Letters to the Editor

Accuracy of Cardiovascular Risk Estimation

Timothy M. Reynolds1,a, Patrick Twomey2 and Anthony S. Wierzbicki3

1 Queen’s Hospital, Belvedere Rd., Burton-on-Trent, Staffordshire DE13 0RB, and, Division of Clinical Sciences, Wolverhampton University, Wolverton WV1 1SB, United Kingdom

2 Edinburgh Royal Infirmary, Edinburgh EH3 9YW, United Kingdom

3 St. Thomas’ Hospital, Lambeth Palace Rd., London SE1 7EH, United Kingdom

aAuthor for correspondence. Fax 44-1283-593064; e-mail tim.reynolds{at}queens.burtonh-tr.wmids.nhs.uk.


To the Editor:

Middleton (1) describes the effect of analytical variation in high-sensitivity C-reactive protein and lipid assay on cardiovascular risk calculation, using a Monte Carlo simulation technique and the Ridker-Rifai quintile model, and demonstrates that relative risk is over- or underestimated in a substantial proportion of cases. From this he concludes that multiple HDL-cholesterol estimations may reduce misclassification that occurs because of assay imprecision. This is true, but this approach underestimates the imprecision of risk calculation.

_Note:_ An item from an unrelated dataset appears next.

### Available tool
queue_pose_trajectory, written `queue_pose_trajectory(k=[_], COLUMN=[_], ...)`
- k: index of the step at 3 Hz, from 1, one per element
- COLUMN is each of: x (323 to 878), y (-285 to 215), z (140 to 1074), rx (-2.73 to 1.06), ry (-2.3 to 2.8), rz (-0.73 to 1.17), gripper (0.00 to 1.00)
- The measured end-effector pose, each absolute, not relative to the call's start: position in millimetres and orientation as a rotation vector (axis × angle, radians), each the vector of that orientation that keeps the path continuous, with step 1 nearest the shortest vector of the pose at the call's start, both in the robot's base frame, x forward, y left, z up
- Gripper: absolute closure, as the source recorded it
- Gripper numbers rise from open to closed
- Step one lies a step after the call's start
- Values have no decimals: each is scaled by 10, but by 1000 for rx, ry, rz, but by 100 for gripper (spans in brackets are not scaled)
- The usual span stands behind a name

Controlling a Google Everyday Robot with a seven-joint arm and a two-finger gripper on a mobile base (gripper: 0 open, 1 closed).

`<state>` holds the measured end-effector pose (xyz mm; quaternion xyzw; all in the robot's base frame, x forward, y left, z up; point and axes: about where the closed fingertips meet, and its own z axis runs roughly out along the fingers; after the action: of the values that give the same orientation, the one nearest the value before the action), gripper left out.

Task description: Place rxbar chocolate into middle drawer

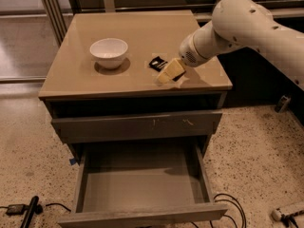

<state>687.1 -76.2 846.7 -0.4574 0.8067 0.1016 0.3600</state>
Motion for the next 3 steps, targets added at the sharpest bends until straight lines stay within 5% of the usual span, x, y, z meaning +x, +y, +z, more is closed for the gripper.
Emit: queue_pose_trajectory(k=[3], x=[7278], y=[-694], z=[8227], rx=[-1135], ry=[2129], rz=[296], gripper=[0])
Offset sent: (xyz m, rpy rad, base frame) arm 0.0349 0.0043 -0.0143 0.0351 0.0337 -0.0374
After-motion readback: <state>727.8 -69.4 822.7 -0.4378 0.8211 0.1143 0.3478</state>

The factor that is neglected in this investigation of the precision of risk estimation is the important role played by biological variation. We have recently published a similar analysis scenario in which we mathematically modeled a hypothetical "True" population derived from data from the National Health Survey for England. We investigated the effect of combined biological and analytical variation in total cholesterol and HDL-cholesterol, as well as blood pressure, on calculated risk and likely treatment decisions (2). Using the Framingham (1991) risk model (3) at the various internationally recommended 10-year coronary-heart-disease-risk treatment threshold concentrations of 15%, 20%, and 30%, the 95% confidence limits at these points were ±5.1%, ±6.0%, and ±6.9% for singlicate estimates; ±3.6%, ±4.2%, and ±4.9% for duplicate estimates; and ±2.8%, ±3.3%, ±3.9% for triplicate estimates, respectively (i.e., for singlicate 15% risk, 95% confidence interval is 9.9–20.1%). Consequently, using the UK 30% risk threshold and singlicate estimation, 30% of patients who should receive treatment would be denied it and 20% would receive treatment unnecessarily.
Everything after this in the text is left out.